Matese e valle del Biferno: pascoli, latticini e vini

Il versante molisano del massiccio del Matese e la valle che il fiume Biferno scava fino al mare formano un corridoio che collega la montagna alla costa. È un territorio di pascoli, sorgenti e faggete in quota, di vigneti e seminativi nel fondovalle: la cucina segue questa doppia natura, alternando latticini e carni ovine a piatti di legumi e verdure.

Geografia e paesaggio

Il Matese molisano culmina oltre i duemila metri e ospita pascoli d'altura, doline e la ricca falda che alimenta le sorgenti di Bojano, fra le più abbondanti dell'Appennino. Guardiaregia e Sepino conservano faggete mature e l'area archeologica di Altilia-Saepinum.

Dal Matese il Biferno scende verso nord-est attraverso Casacalenda e il lago di Guardialfiera, fino alla foce presso Termoli: lungo il suo corso si distribuisce la zona della denominazione omonima.

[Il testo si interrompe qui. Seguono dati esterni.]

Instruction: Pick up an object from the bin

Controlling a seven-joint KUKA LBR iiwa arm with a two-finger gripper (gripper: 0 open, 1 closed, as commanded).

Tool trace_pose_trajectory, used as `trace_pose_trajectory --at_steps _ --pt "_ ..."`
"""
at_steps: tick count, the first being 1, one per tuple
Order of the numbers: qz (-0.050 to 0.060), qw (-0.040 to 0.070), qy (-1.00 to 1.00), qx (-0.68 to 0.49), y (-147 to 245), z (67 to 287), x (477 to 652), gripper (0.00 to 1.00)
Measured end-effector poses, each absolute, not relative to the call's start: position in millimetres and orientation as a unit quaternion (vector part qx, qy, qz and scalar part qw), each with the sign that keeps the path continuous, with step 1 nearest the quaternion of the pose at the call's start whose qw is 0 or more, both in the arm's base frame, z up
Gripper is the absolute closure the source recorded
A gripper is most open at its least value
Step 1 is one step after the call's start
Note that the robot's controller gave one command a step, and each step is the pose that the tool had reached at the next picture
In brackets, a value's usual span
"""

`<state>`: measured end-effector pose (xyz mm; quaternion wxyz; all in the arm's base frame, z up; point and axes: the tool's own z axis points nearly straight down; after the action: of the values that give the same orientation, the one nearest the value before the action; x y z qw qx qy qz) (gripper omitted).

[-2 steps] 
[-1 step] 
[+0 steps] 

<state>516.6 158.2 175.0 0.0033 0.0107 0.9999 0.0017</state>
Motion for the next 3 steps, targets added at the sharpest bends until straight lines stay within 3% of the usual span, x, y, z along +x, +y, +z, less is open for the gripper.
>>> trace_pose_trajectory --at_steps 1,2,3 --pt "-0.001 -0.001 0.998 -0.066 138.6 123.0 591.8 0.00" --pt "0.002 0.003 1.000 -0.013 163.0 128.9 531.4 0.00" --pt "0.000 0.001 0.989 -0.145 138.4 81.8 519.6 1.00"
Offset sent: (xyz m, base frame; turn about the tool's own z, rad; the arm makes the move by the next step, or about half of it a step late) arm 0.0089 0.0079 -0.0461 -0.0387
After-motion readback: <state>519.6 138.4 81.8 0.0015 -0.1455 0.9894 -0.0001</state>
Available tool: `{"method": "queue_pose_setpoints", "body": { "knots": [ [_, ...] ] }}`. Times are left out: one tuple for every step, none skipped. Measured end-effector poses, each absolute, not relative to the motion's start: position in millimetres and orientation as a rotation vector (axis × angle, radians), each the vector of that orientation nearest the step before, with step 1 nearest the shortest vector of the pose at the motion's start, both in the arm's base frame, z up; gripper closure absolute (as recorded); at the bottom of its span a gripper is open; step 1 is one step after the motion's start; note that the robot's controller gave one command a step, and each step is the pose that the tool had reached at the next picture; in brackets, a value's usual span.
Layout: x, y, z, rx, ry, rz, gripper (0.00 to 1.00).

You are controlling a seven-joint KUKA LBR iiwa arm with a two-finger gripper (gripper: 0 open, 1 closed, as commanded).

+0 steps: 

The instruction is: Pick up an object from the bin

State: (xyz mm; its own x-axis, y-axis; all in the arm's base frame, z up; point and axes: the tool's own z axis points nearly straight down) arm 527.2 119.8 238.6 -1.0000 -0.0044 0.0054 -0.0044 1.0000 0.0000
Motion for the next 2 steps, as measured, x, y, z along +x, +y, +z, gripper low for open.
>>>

Latticini e carni di montagna

L'abbondanza d'acqua e di pascoli ha reso l'area di Bojano un polo storico della trasformazione del latte: scamorze legate a strozzo e appese a coppie, bianche o affumicate, e manteche che conservano il burro dentro un involucro di pasta filata.

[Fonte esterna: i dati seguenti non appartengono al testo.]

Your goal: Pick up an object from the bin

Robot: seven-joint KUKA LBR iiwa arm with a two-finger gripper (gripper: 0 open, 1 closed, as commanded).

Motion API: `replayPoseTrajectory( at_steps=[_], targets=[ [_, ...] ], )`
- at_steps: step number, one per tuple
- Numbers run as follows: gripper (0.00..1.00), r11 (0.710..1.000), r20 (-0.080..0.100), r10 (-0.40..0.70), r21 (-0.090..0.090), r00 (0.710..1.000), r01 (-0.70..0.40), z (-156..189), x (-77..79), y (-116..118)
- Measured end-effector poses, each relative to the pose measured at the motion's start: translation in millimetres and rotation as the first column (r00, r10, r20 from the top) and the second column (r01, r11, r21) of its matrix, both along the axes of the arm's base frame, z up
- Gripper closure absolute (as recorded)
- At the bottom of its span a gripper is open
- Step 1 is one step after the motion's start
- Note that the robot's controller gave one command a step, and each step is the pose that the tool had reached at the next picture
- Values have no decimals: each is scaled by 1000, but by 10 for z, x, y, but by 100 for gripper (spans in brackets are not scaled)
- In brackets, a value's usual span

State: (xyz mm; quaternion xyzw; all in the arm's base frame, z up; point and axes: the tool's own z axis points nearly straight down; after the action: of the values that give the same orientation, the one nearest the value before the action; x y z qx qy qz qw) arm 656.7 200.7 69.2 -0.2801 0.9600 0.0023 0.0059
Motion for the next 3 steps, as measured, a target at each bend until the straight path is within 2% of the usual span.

Le carni seguono la pastorizia: agnello e capretto arrostiti o in umido, salsiccia di fegato aromatizzata con aglio, peperoncino e semi di finocchio, soppressata pressata durante la stagionatura.

Il Biferno DOC

La denominazione Biferno, in provincia di Campobasso, prevede rossi e rosati con prevalenza di Montepulciano e presenza di Aglianico, e bianchi a base di Trebbiano toscano. I rossi con maggiore invecchiamento possono fregiarsi della menzione riserva.

L'area produttiva segue la valle fluviale e si estende verso la costa, con esposizioni e altitudini molto diverse che spiegano la varietà stilistica dei vini.

Schede collegate

Torna alla guida molise

Domande frequenti

Che cos'è la manteca molisana?

È un latticino composto da un involucro di pasta filata che racchiude un cuore di burro. Nasce come tecnica pastorale per conservare il grasso del latte senza refrigerazione: la pasta filata protegge il burro dall'ossidazione.

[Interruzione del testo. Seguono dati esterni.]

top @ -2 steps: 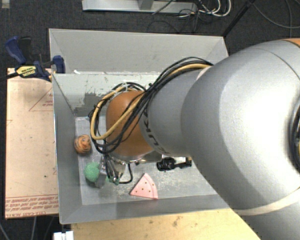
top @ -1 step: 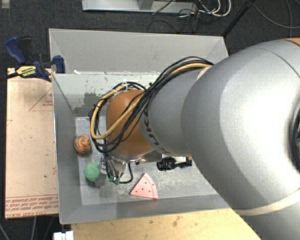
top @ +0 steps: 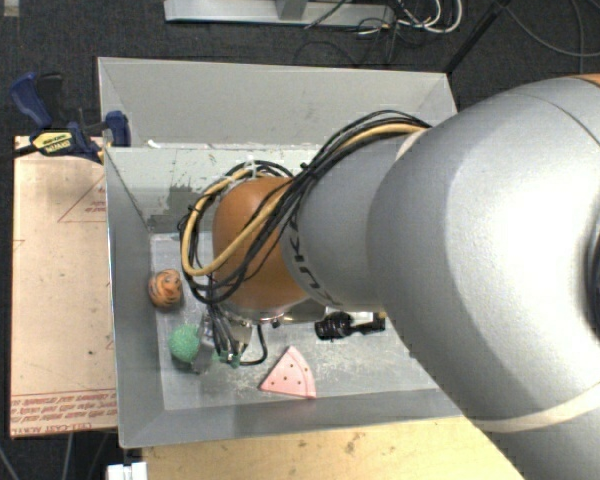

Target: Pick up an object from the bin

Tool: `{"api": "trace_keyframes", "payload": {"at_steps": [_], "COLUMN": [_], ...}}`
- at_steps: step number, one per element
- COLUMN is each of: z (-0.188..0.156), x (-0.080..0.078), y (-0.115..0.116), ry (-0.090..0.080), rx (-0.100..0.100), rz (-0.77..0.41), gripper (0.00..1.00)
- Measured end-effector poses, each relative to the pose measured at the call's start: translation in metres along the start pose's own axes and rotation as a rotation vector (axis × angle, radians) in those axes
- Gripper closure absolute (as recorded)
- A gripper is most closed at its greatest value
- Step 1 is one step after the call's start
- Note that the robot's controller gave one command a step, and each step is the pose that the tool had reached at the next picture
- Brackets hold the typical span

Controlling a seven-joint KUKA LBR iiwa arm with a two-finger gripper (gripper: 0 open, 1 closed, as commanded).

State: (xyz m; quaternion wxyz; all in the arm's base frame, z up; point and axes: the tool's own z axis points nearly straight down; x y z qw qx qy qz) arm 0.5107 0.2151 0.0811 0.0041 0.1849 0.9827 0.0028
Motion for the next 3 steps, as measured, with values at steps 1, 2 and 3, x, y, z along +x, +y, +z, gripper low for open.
{"api": "trace_keyframes", "payload": {"at_steps": [1, 2, 3], "z": [-0.009, -0.024, -0.036], "x": [0.002, 0.002, 0.001], "y": [-0.001, -0.001, 0.000], "ry": [0.008, 0.009, 0.006], "rx": [0.006, 0.008, 0.004], "rz": [0.000, -0.001, -0.001], "gripper": [1.00, 1.00, 1.00]}}
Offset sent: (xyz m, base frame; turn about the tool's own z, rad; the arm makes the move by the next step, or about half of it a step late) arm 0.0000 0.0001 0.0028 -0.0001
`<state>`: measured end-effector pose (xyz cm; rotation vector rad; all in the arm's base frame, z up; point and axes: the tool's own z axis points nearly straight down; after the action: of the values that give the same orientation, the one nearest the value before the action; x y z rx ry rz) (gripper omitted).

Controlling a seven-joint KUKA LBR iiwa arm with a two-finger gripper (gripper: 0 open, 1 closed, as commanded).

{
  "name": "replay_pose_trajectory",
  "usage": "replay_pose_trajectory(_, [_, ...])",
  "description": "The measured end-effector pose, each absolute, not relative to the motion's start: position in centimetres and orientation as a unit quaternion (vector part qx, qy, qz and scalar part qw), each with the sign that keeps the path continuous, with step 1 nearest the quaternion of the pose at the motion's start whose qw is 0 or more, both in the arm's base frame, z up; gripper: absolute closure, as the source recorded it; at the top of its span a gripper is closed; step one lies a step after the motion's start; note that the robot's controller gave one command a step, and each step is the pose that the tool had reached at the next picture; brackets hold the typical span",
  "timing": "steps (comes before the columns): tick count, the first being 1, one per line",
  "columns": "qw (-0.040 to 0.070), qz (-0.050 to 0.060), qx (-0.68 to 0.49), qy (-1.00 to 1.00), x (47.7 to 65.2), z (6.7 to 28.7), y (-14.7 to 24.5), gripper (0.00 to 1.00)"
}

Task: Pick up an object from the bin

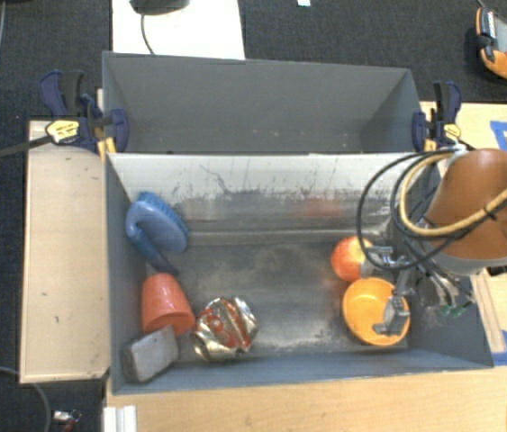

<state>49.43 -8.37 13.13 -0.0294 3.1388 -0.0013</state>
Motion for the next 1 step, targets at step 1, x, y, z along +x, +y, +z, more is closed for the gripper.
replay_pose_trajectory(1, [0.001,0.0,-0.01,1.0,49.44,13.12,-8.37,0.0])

Quali uve compongono il Biferno DOC?

I rossi e i rosati si basano prevalentemente sul Montepulciano, con quota di Aglianico e altre varietà ammesse; i bianchi hanno base Trebbiano toscano. Il disciplinare prevede anche la tipologia riserva per i rossi con invecchiamento più lungo.

Che cosa sono i cazzarielli?

Sono gnocchetti allungati di acqua e farina, lavorati a mano senza uovo, tipici delle aree interne del Molise. La preparazione più diffusa li cuoce insieme ai fagioli, con olio, aglio e peperoncino.